WORK REQUEST:
Extract from the entries below, exactly as given, only the lines from the line containing "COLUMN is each" to the line containing "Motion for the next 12", both lines included.

· · · · · · ·

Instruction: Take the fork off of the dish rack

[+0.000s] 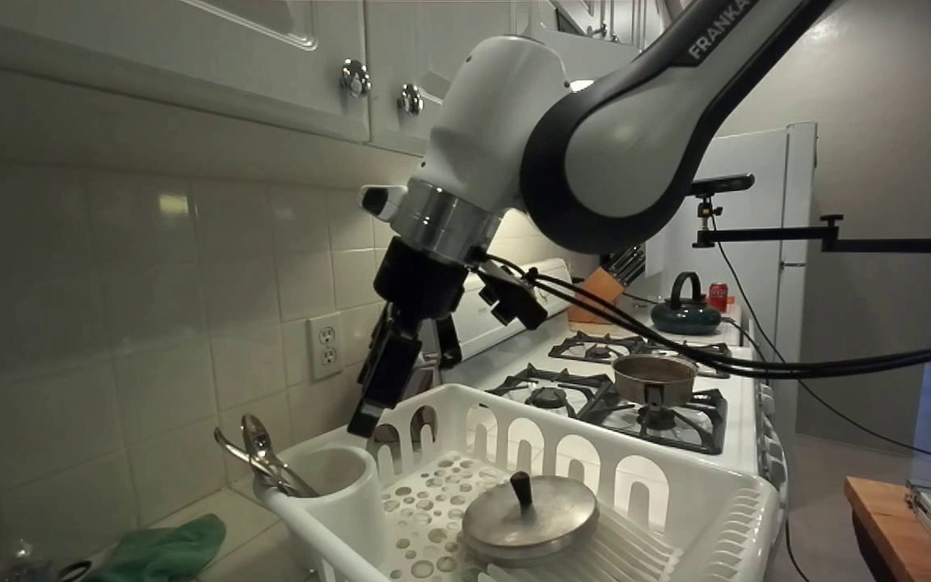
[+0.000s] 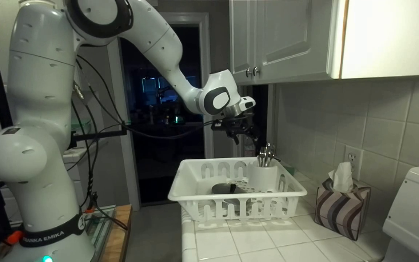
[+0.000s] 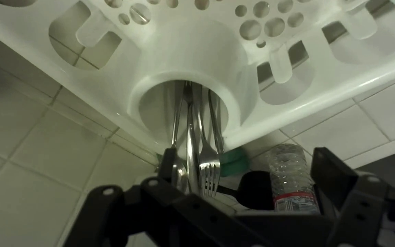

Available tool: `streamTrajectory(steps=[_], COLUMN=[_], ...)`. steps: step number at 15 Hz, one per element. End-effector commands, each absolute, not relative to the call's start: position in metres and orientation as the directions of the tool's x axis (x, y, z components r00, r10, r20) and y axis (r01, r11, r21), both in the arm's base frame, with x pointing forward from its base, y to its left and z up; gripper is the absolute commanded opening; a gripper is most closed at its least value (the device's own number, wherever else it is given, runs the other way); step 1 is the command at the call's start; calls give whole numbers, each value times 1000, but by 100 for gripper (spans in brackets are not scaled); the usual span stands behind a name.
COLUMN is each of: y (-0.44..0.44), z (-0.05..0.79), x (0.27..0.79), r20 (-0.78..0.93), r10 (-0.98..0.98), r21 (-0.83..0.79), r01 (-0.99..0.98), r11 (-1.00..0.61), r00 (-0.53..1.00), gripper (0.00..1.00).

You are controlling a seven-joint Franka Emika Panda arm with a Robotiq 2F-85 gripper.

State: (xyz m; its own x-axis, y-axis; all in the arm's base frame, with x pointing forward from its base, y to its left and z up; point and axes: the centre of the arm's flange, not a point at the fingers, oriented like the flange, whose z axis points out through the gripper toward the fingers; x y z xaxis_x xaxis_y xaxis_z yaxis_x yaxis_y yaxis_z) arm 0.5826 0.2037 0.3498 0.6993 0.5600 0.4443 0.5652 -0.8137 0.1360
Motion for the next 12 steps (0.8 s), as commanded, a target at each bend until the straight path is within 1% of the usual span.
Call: streamTrajectory(steps=[1, 5, 12], y=[231, 258, 286], z=[341, 328, 308], x=[610, 619, 630], r20=[479, 495, 537], r10=[518, 459, 340], r21=[118, 86, 116], r01=[533, 484, 331], r11=[-838, -871, -936], r00=[709, 738, 772], gripper=[100, 100, 100])
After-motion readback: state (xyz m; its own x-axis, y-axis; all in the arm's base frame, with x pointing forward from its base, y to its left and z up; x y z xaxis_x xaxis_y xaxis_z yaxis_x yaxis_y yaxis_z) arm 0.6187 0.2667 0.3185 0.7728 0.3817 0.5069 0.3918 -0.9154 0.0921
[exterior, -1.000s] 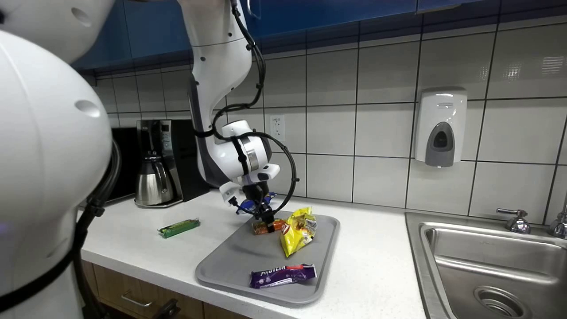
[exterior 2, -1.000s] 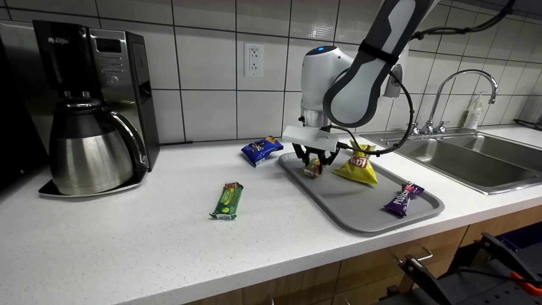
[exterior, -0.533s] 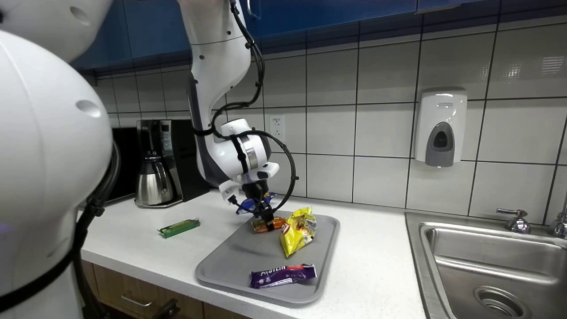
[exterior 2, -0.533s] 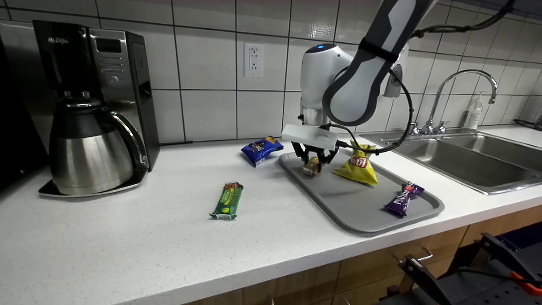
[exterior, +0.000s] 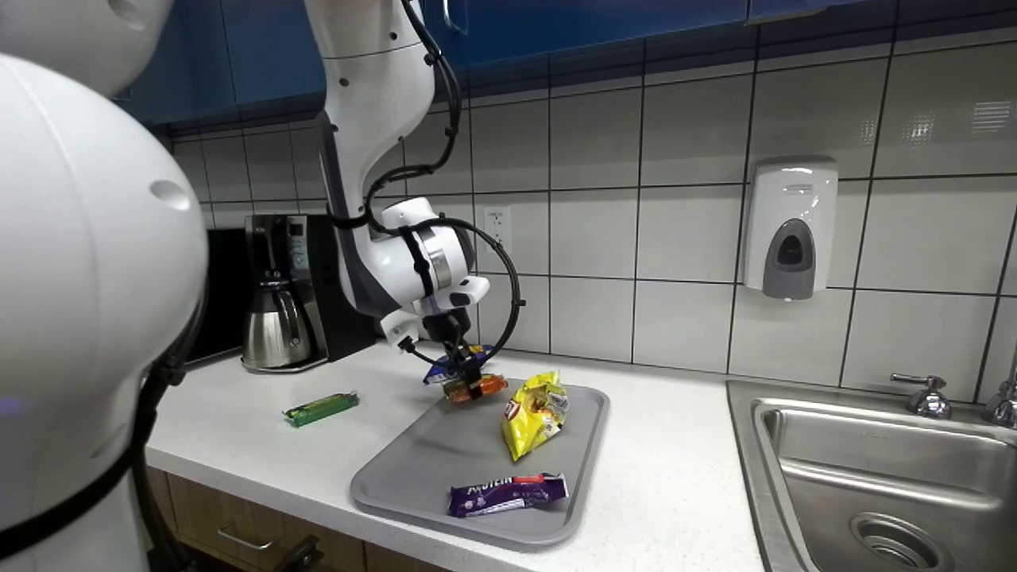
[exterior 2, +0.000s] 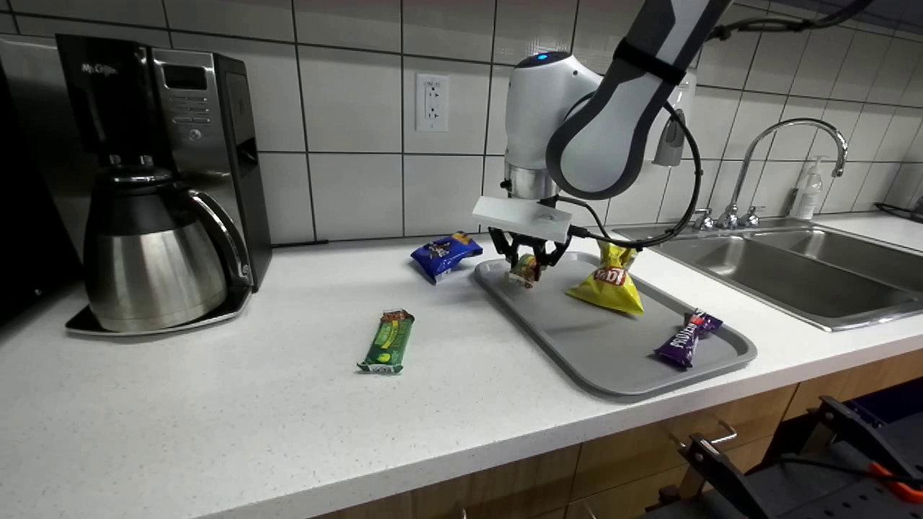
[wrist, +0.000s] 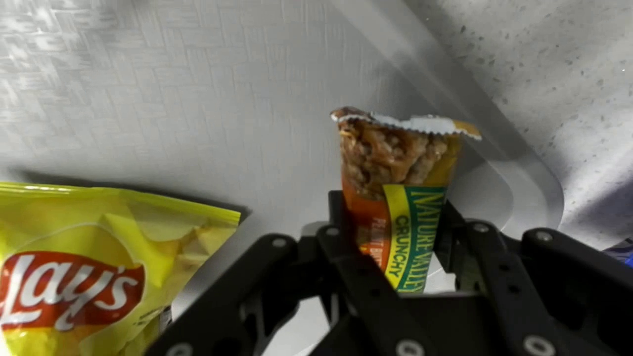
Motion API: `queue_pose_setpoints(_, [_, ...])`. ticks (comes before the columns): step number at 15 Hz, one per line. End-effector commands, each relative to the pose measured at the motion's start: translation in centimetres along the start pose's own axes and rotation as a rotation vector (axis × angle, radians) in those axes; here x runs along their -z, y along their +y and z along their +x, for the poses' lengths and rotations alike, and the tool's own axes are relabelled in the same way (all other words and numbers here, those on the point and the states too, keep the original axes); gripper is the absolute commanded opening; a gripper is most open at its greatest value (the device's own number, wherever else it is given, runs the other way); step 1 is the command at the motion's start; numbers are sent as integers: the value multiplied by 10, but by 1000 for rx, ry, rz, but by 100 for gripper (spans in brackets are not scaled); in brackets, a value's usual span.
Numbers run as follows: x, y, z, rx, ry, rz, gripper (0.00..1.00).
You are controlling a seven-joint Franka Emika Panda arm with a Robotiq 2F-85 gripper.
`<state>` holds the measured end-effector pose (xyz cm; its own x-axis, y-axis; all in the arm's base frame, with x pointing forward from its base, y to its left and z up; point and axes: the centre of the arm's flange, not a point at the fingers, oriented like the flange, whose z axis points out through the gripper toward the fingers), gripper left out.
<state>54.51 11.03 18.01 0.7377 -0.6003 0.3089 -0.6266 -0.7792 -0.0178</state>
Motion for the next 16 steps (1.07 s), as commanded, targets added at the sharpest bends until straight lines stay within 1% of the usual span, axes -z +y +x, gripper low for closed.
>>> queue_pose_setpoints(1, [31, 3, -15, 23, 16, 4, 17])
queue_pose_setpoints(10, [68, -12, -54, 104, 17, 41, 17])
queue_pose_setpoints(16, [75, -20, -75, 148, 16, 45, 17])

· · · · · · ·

REPLY:
COLUMN is each of: y (-0.44..0.44), z (-0.05..0.79), x (0.27..0.79), r20 (-0.78..0.93), r10 (-0.98..0.98), r21 (-0.83..0.79), r01 (-0.99..0.98), r11 (-1.00..0.61), r00 (-0.53..1.00), gripper (0.00..1.00).

You are controlling a seven-joint Franka Emika Panda arm with a Robotiq 2F-85 gripper.

State: (xyz m; its own x-axis, y-axis; all in the arm's base frame, with x pointing forward from its base, y to its left and z up; point and axes: the centre of the arm's flange, not a point at the fingers, oriented like the flange, whose z axis points out through the gripper toward the fingers; x y z xaxis_x xaxis_y xaxis_z yaxis_x yaxis_y yaxis_z) arm 0.5826 0.2037 0.3498 0.6993 0.5600 0.4443 0.5652 -0.8137 0.1360
Motion for the next 12 steps (0.8 s), as commanded, a target at each bend until the straight path is within 1% of the usual span.

That finishes the output.